On the performance side, I suspect there is still quadratic behavior lurking in here somewhere, but with the changes you've made I suspect it would be very difficult to construct the program that exposed this. Part of the reason I say this is that the merging of fxmaps has a linear worst case, and the handling of call arguments also does a linear walk over the items bound in the types maps when the pred-env-rebase function is called.

That said, I'm happy enough with where the performance is on this. I think you've done a lot of good things to curtail the cases where we might run into trouble, and it doesn't seem to impact the compile time much if at all on my mac, though I've not done any formal benchmarking of it.

So, onto the changes I've made on my branch:

Removed counter field from prelex, using the operand field instead to provide the index into the fxmap.

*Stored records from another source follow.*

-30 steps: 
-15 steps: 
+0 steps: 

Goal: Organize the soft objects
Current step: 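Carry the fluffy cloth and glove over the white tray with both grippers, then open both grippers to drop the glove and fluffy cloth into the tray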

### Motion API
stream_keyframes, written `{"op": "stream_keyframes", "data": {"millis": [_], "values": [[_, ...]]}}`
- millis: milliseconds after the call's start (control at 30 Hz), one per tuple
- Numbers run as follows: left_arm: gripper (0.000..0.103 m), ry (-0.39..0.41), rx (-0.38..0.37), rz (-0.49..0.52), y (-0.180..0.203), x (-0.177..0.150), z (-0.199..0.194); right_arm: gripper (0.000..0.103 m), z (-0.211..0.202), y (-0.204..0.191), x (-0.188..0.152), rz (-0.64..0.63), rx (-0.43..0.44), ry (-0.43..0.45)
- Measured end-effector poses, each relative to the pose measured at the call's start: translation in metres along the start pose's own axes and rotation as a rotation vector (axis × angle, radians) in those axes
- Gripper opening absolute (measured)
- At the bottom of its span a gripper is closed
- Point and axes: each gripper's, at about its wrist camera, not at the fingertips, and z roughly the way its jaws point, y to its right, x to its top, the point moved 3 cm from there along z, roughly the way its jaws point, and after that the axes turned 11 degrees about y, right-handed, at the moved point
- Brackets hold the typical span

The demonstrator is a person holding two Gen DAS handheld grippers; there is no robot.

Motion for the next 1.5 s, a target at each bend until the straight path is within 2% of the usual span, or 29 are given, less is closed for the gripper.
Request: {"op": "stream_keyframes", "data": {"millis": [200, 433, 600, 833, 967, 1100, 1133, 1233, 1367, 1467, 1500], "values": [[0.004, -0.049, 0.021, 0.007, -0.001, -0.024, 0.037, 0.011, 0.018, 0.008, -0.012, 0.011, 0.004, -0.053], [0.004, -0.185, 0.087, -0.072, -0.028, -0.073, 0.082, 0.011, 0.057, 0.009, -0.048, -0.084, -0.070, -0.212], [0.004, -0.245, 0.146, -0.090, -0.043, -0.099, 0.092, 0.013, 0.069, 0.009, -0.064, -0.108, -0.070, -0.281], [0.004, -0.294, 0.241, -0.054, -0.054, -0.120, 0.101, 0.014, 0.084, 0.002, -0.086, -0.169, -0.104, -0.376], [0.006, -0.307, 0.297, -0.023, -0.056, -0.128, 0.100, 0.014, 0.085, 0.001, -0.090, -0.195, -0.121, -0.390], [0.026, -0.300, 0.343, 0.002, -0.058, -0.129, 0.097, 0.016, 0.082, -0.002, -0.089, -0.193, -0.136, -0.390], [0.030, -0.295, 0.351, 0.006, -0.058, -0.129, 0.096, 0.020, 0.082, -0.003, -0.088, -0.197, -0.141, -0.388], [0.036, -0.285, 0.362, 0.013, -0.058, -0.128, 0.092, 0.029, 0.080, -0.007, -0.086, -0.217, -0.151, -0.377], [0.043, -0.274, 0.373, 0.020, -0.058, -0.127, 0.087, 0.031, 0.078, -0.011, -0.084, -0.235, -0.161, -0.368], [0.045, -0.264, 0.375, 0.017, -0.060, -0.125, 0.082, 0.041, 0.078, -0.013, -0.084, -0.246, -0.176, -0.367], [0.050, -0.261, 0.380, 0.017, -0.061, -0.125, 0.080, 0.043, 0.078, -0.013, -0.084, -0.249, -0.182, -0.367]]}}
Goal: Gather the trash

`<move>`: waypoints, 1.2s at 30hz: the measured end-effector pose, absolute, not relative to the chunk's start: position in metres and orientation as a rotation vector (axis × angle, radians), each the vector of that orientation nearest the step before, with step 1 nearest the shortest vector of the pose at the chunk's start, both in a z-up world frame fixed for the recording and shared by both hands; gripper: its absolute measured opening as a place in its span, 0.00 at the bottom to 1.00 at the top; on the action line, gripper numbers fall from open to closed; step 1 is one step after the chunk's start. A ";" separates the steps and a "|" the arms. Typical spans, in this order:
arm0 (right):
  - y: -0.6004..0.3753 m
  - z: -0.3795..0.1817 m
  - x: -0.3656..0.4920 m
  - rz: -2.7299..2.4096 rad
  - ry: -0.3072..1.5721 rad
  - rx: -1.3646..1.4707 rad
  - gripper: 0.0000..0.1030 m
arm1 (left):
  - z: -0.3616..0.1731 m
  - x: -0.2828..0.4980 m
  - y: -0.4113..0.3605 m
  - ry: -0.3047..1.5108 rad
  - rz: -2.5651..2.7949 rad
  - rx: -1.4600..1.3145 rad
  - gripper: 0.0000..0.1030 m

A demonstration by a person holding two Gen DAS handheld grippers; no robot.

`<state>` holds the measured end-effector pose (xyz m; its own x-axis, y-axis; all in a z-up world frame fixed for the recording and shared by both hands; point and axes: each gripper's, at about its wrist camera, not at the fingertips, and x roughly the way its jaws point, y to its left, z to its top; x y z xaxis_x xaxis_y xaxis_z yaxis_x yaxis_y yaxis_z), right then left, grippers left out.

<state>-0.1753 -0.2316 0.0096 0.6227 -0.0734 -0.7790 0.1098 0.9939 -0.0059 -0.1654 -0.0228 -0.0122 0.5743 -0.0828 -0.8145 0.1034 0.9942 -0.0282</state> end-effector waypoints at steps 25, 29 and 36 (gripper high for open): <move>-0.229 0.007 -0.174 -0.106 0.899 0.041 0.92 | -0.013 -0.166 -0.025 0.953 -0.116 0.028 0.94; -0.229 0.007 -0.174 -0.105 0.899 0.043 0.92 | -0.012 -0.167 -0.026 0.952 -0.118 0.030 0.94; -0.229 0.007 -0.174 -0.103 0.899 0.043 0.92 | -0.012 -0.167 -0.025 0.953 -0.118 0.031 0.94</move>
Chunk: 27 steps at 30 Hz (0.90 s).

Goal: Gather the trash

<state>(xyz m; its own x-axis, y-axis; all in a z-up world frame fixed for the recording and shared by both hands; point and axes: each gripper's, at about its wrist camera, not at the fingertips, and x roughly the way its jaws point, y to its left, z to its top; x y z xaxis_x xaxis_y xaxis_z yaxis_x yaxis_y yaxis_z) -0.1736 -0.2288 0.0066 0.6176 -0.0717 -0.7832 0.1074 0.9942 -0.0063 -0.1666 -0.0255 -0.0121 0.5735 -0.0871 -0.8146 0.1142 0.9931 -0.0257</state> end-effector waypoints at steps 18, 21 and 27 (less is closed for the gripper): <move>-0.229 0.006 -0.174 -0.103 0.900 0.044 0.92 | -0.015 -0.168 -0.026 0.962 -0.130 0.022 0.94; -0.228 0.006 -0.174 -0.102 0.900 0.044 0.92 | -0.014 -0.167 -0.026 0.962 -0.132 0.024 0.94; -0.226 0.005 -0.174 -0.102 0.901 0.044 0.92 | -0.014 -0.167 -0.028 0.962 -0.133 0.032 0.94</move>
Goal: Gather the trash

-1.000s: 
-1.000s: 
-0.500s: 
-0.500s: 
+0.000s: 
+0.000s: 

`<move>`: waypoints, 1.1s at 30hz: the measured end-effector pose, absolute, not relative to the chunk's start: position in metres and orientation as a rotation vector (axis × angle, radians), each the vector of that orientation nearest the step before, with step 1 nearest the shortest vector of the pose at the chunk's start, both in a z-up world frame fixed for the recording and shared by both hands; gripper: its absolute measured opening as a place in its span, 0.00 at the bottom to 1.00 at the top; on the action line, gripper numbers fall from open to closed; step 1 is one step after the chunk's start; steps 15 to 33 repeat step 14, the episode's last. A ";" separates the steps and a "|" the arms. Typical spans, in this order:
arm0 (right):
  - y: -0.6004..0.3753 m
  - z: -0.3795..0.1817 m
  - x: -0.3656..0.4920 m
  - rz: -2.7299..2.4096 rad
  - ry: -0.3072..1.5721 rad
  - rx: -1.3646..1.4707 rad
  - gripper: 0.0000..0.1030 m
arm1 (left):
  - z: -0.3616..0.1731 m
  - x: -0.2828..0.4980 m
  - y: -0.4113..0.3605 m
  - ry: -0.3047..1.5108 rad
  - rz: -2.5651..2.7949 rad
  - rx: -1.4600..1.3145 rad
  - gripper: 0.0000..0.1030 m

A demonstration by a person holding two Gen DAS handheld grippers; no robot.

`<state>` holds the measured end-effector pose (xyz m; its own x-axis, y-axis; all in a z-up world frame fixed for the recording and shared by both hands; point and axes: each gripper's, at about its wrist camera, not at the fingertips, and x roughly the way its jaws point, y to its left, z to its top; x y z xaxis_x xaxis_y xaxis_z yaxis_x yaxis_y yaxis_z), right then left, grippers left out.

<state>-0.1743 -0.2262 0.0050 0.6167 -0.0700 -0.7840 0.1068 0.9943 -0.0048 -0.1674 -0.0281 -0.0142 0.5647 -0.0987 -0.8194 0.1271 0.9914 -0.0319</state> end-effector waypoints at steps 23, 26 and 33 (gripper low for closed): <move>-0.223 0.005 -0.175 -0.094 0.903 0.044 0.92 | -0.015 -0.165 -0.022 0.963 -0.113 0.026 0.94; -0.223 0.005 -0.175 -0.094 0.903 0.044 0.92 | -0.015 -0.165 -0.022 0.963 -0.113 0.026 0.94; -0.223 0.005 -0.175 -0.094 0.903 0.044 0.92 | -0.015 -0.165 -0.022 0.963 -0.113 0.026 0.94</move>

This follows other uses within the compiler where we use the operand field as a little place for state that is used within a single pass. This has a few advantages. First, it keeps the record a little smaller. Second, it means that the prelex numbering can start from 0 for each compilation unit, which should help keep the numbers for the fxmap a bit smaller in longer running sessions with multiple calls to the compiler. Finally, it avoids adding to the burden of the tc-mutex, since the counter is now a local variable bound within the pass and it is safe for us to set the prelexes, since only the instance of the pass holding this block of code has a handle on it. As part of this change prelex-counter is now defined in cptypes and the operand is cleared after the variables go out of scope.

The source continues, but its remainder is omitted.